Mercalli ha fornito cifre e indicazioni sull'attuale
andamento del clima, in conseguenza del riscaldamento del
pianeta, e sui riflessi che ha sull'agricoltura. "Il 2024 ha
buone probabilità di diventare l'anno più caldo della storia,
superando anche il 2023. Il Mediterraneo è diventato il mare più
bollente: questo comporta fenomeni di evaporazione che sfociano
poi in piogge violente, come quelle verificatesi in quest'ultimo
autunno. Abbiamo visto cosa è successo a Valencia e anche in
altre parti d'Europa e d'Italia. Sono 'colpi di frusta
meteorologici' che hanno provocato quattro alluvioni, in un anno
e mezzo, in Romagna. I ghiacciai alpini si sono ridotti del 60
per cento in un secolo: una contrazione che porta meno acqua nel
Po, soprattutto quando serve all'agricoltura nei mesi estivi.

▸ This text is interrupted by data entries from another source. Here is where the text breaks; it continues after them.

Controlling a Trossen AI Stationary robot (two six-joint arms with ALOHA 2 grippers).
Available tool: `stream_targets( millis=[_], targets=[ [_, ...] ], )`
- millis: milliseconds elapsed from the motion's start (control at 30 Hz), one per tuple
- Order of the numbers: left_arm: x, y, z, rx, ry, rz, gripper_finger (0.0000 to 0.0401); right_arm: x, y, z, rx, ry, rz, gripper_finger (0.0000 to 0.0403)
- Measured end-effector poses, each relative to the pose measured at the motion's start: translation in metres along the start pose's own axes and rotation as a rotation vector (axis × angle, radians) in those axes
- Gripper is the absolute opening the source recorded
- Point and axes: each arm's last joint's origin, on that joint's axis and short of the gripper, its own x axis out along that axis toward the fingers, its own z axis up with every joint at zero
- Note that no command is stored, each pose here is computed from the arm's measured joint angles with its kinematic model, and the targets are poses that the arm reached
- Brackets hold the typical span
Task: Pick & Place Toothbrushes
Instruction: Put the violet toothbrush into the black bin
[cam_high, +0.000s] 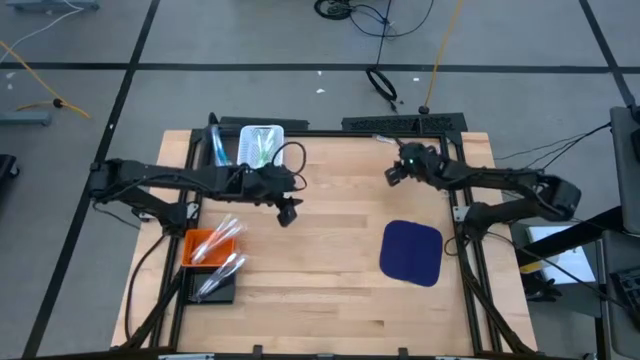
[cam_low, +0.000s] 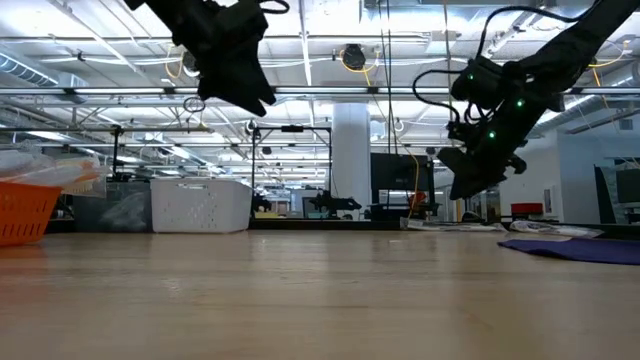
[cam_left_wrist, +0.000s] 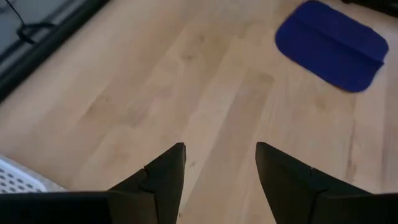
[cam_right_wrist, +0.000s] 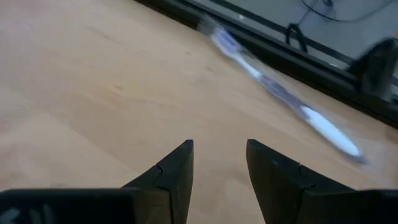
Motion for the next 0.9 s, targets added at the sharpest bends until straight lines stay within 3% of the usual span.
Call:
stream_targets(
  millis=[467,700,900],
  targets=[
    [-0.002,-0.009,0.001,-0.026,-0.058,0.038,0.0198,0.011,-0.049,0.005,-0.049,0.061,-0.150,0.0139],
    [-0.002,-0.010,0.006,-0.047,-0.120,0.037,0.0198,0.023,-0.065,0.005,-0.063,0.085,-0.153,0.0139],
    [-0.003,-0.011,0.009,-0.053,-0.142,0.028,0.0198,0.042,-0.068,0.020,-0.104,0.150,-0.147,0.0139]
  ],
)
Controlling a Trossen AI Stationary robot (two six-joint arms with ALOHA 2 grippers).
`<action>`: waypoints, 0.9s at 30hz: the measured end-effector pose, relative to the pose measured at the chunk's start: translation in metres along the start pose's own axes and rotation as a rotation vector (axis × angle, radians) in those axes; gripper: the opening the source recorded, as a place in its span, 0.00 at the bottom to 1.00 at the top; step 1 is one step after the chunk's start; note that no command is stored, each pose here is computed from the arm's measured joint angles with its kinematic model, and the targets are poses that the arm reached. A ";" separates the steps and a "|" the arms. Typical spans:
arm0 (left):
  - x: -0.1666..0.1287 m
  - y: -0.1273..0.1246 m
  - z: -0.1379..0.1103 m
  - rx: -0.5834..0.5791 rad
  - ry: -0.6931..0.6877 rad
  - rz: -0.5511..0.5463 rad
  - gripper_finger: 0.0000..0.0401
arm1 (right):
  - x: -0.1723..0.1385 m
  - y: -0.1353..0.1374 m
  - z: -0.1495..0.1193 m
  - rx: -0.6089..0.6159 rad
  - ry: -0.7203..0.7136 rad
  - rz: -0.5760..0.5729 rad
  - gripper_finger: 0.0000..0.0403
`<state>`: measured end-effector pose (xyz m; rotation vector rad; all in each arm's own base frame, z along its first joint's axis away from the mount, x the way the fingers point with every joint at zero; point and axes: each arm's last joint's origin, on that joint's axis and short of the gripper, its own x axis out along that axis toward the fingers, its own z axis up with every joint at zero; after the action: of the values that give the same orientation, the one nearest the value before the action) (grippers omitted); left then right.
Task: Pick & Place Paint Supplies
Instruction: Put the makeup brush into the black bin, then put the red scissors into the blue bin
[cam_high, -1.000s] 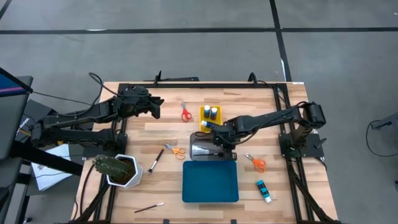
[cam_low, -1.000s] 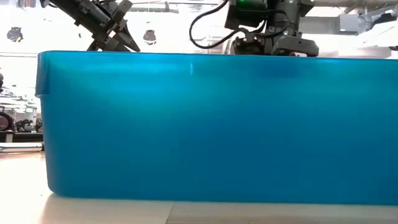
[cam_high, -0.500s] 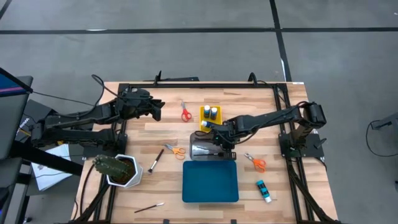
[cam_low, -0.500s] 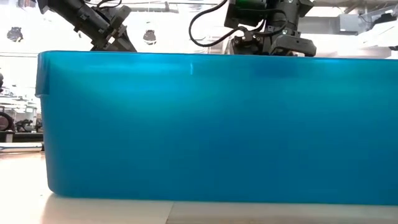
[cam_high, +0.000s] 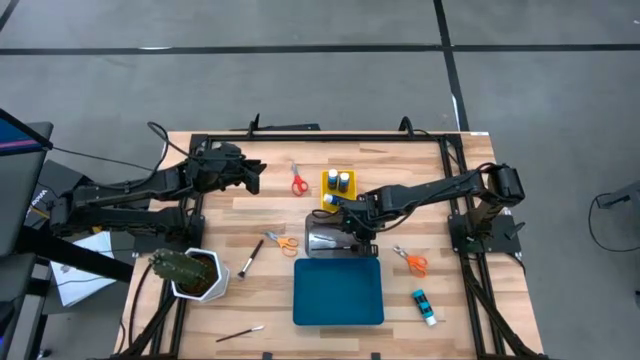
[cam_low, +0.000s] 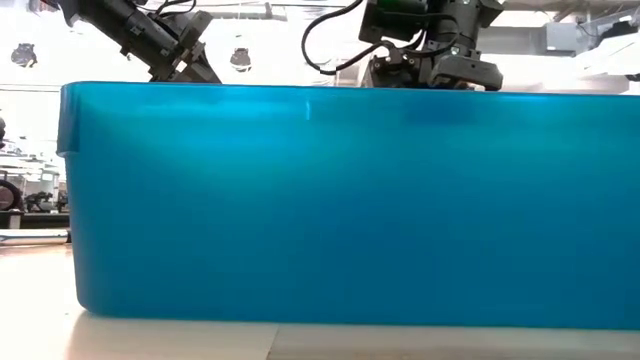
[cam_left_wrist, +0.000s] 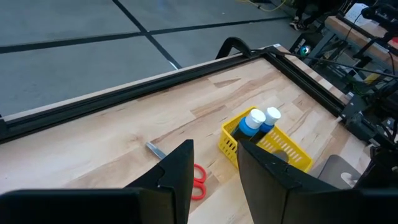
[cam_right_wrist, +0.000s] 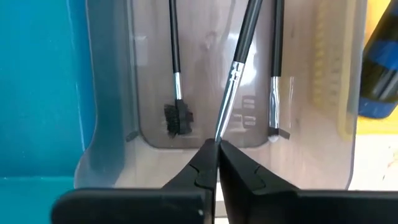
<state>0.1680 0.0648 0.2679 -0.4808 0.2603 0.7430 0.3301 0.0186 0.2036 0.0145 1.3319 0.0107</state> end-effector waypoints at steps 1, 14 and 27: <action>0.000 0.000 0.000 0.000 0.000 0.000 0.29 | 0.000 0.000 0.000 -0.004 -0.003 0.000 0.04; 0.000 0.000 0.000 0.000 0.000 0.000 0.29 | 0.000 -0.007 0.001 0.014 -0.004 -0.007 0.11; 0.000 0.000 0.001 -0.003 -0.008 -0.003 0.29 | -0.018 -0.026 0.019 0.286 -0.263 0.012 0.11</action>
<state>0.1683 0.0649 0.2687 -0.4809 0.2512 0.7422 0.3446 -0.0081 0.2254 0.2579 1.0615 -0.1669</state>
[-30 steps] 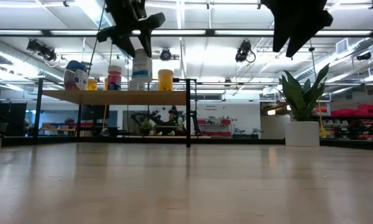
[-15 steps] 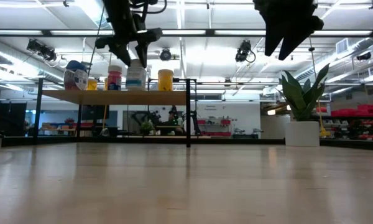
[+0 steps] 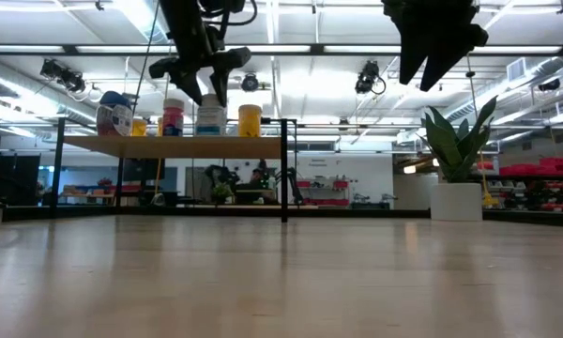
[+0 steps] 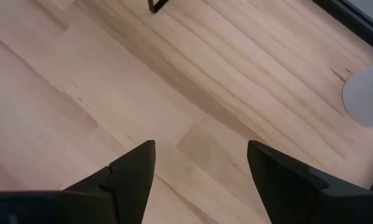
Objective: Pick and place medicine bottles onto shelf by color
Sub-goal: Put the white and blue pill bottle on the shelf, then return to Home Position
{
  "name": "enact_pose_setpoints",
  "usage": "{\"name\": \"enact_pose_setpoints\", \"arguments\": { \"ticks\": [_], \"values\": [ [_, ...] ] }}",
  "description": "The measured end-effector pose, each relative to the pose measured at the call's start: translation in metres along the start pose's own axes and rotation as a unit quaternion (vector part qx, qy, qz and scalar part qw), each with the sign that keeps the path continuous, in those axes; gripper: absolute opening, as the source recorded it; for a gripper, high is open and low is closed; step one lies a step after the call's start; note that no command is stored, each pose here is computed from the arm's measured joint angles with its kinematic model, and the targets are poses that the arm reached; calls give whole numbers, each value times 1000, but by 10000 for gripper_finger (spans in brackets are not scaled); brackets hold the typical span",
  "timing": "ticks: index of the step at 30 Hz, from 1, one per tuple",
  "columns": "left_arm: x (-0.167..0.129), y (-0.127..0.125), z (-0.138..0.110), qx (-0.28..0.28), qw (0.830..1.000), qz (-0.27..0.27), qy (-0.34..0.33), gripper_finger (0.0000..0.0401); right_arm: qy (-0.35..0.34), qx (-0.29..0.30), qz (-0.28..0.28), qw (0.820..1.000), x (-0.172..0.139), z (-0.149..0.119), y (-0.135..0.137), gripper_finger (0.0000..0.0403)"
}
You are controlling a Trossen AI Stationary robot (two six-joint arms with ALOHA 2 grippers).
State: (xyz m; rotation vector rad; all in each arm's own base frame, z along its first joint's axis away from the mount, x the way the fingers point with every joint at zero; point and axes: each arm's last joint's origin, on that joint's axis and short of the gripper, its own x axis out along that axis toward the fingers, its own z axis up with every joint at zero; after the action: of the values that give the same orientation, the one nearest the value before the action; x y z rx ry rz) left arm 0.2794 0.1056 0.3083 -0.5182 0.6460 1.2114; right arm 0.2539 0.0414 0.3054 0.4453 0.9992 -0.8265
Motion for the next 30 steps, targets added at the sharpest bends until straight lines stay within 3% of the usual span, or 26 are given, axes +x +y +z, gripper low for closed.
{"name": "enact_pose_setpoints", "arguments": {
  "ticks": [12,19,25,30],
  "values": [
    [1,0,-2,31,999,-4,11,286,2,0,1,1000,0,0,0,262],
    [-8,0,0,19,999,-29,6,330,2,-8,1,1000,0,0,0,262],
    [-47,1,23,10,998,-60,-13,336,-15,-20,7,1000,-7,1,-6,262],
    [-98,-2,37,33,993,-110,-21,313,-76,-68,59,993,-33,-1,-12,255]
  ]
}}
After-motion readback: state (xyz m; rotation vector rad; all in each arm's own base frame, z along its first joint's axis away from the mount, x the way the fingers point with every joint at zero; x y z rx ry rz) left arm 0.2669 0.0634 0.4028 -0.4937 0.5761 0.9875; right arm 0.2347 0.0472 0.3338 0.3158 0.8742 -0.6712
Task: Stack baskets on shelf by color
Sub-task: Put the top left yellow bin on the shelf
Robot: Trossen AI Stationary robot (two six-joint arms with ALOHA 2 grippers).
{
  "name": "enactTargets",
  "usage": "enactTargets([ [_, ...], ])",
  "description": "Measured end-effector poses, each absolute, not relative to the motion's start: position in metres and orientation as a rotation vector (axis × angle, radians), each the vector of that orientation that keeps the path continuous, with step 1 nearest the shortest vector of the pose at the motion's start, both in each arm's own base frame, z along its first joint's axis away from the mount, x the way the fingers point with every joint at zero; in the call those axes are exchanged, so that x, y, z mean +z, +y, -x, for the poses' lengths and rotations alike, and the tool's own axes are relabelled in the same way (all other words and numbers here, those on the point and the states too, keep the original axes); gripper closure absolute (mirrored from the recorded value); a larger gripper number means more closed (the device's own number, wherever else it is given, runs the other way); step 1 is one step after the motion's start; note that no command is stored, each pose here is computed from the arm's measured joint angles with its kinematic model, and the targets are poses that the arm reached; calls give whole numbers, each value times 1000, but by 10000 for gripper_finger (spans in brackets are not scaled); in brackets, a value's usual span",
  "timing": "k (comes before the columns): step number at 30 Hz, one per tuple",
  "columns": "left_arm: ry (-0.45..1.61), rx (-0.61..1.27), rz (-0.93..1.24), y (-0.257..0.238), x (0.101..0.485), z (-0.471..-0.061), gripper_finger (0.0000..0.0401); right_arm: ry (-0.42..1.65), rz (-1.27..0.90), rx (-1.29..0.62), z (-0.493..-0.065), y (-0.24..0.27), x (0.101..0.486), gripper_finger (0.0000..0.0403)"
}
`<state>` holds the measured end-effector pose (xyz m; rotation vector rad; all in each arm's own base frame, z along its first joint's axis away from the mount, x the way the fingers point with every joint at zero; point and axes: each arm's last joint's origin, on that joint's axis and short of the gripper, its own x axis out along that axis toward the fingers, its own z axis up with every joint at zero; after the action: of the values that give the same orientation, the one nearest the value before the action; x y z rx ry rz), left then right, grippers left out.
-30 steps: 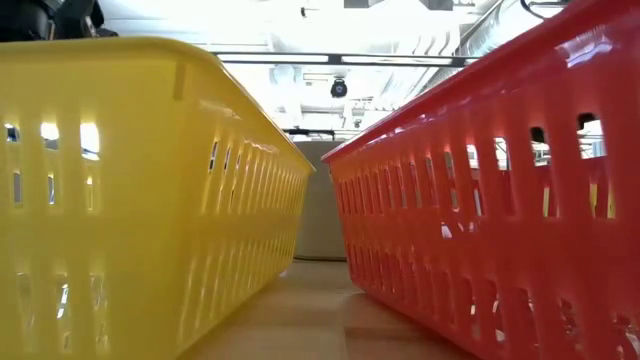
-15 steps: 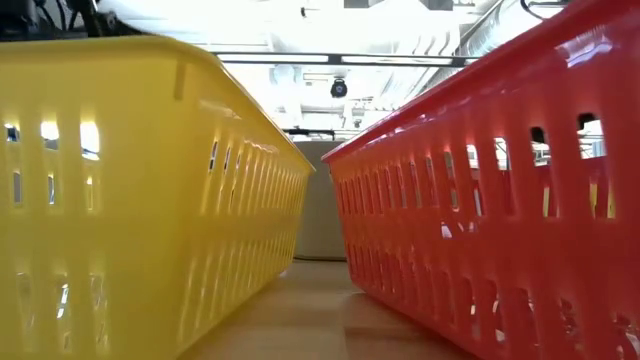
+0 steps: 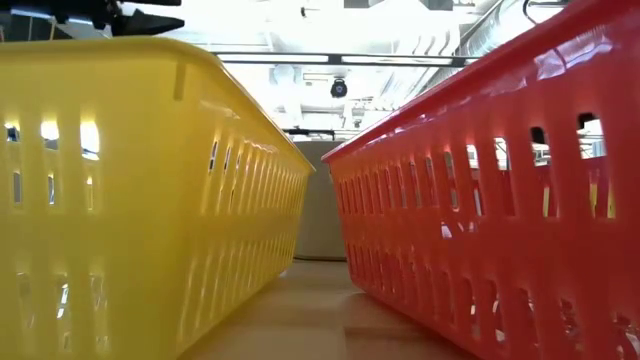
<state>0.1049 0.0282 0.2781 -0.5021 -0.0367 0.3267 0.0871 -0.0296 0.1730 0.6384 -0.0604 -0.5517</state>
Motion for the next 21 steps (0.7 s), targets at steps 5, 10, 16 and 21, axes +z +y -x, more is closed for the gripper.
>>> enactTargets([
  [5,129,320,427,30,291,-117,282,-118,-682,-532,-87,-30,178,249],
  [10,307,266,376,31,294,-129,282,-157,-692,-516,-88,-30,181,249],
  [16,535,199,336,32,276,-144,282,-179,-712,-509,-88,-30,183,249],
  [21,676,167,337,34,261,-156,282,-182,-726,-508,-88,-30,183,249],
])
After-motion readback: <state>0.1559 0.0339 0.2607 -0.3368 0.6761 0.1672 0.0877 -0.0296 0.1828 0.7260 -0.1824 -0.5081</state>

Anche quando nevica tanto, come è successo nella scorsa
primavera, l'acqua scende a valle tutta in una volta e non con
la gradualità di un tempo. Di fronte a una copertura nevosa
inaffidabile sotto i 2mila metri, il rischio concreto è che il
Po diventi sempre più un fiume simile al Tevere o all'Arno".